A corte também reafirmou que é legal a importação de vacinas que tenham aval de agências reguladoras da Europa, dos EUA, do Japão ou da China mesmo que não tenham sido autorizadas pela Anvisa em um prazo de 72 horas.
Os ministros Edson Fachin, Cármen Lúcia, Alexandre de Moraes, Marco Aurélio e Dias Toffoli votaram para referendar a decisão liminar (provisória) que Ricardo Lewandowski havia dado em dezembro do ano passado.
LEI DE BOLSONARO
O magistrado afirmou que a lei sancionada pelo presidente Jair Bolsonaro sobre medidas para enfrentamento à Covid-19 em fevereiro do ano passado prevê a autorização dos imunizantes avalizados por autoridades estrangeiras e que a legislação tem 'presunção de constitucionalidade'.

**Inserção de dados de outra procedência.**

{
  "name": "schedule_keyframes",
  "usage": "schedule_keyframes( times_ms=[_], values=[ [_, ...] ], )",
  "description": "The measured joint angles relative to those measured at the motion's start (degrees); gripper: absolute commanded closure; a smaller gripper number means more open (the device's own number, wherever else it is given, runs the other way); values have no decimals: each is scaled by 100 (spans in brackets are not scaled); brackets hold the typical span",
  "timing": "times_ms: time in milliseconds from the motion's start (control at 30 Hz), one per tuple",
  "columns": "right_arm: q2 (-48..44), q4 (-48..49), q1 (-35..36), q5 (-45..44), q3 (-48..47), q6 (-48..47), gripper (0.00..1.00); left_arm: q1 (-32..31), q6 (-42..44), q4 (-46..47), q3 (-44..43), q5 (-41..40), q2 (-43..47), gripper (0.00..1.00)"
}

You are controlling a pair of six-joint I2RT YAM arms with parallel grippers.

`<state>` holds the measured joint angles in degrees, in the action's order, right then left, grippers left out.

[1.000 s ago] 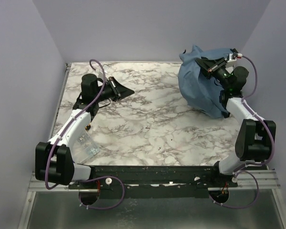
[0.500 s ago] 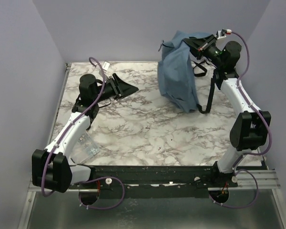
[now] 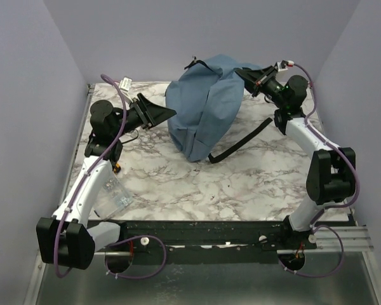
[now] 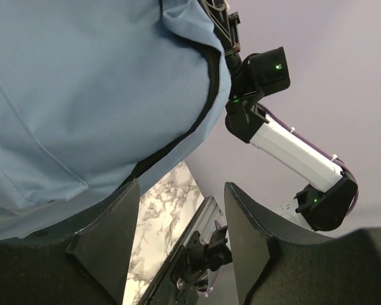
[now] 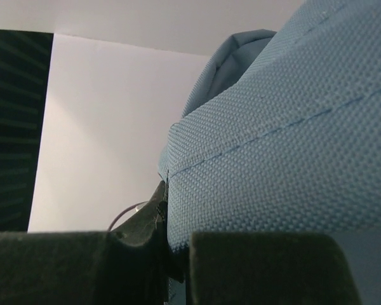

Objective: Pack the student bag
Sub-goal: Adjust the student bag at the center of the board.

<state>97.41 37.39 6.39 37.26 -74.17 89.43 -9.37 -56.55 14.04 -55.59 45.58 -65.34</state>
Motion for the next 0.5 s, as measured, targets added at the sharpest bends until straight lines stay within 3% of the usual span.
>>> schedule_keyframes(
  times_ms=[167,367,500],
  values=[
    [0,592,61,-151,444,55,97,-2,-9,-2,42,66,-352,40],
    [22,640,160,-157,295,-109,69,-13,-35,-155,-267,177,-824,39],
    [68,463,192,-114,4,-306,40,-59,-68,-140,-866,269,-940,39]
  ],
)
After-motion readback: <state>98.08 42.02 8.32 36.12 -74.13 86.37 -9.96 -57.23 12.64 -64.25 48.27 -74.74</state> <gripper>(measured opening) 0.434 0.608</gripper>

O julgamento ocorre no plenário virtual e será concluído ainda nesta terça. Apenas Lewandowski apresentou seu voto; os demais apenas acompanharam o relator da matéria. Os ministros julgaram procedente ação apresentada pela OAB (Ordem dos Advogados do Brasil).
CRÍTICA
Lewandowski aproveitou o tema para fazer uma crítica indireta à disputa política protagonizada pelo presidente Jair Bolsonaro com governadores durante a pandemia.
?O federalismo cooperativo, antes mencionado, longe de ser mera peça retórica, exige que os entes federativos se apoiem mutuamente, deixando de lado eventuais divergências ideológicas ou partidárias dos respectivos governantes, sobretudo diante da grave crise sanitária e econômica decorrente da calamidade pública causada pelo novo coronavírus?, observou.
EMPRESA PRIVADA
O ministro citou, no entanto, que a decisão não exime o Executivo federal da responsabilidade de planejar e promover ações para conter o avanço da Covid-19. Nem está claro, ainda, se empresas privadas podem realizar a compra direta uma vez que o governo federal determinou no Plano Nacional de Imunização que não pode haver cobrança e a distribuição deve ser gratuita.
O ministro também recordou que o Supremo já concedeu autorização à compra de remédio sem registro na Anvisa no caso de medicamentos de alto custo. Ou seja, "a dispensação excepcional de medicamentos sem registro na Anvisa, de resto, não constitui matéria nova nesta Suprema Corte", disse.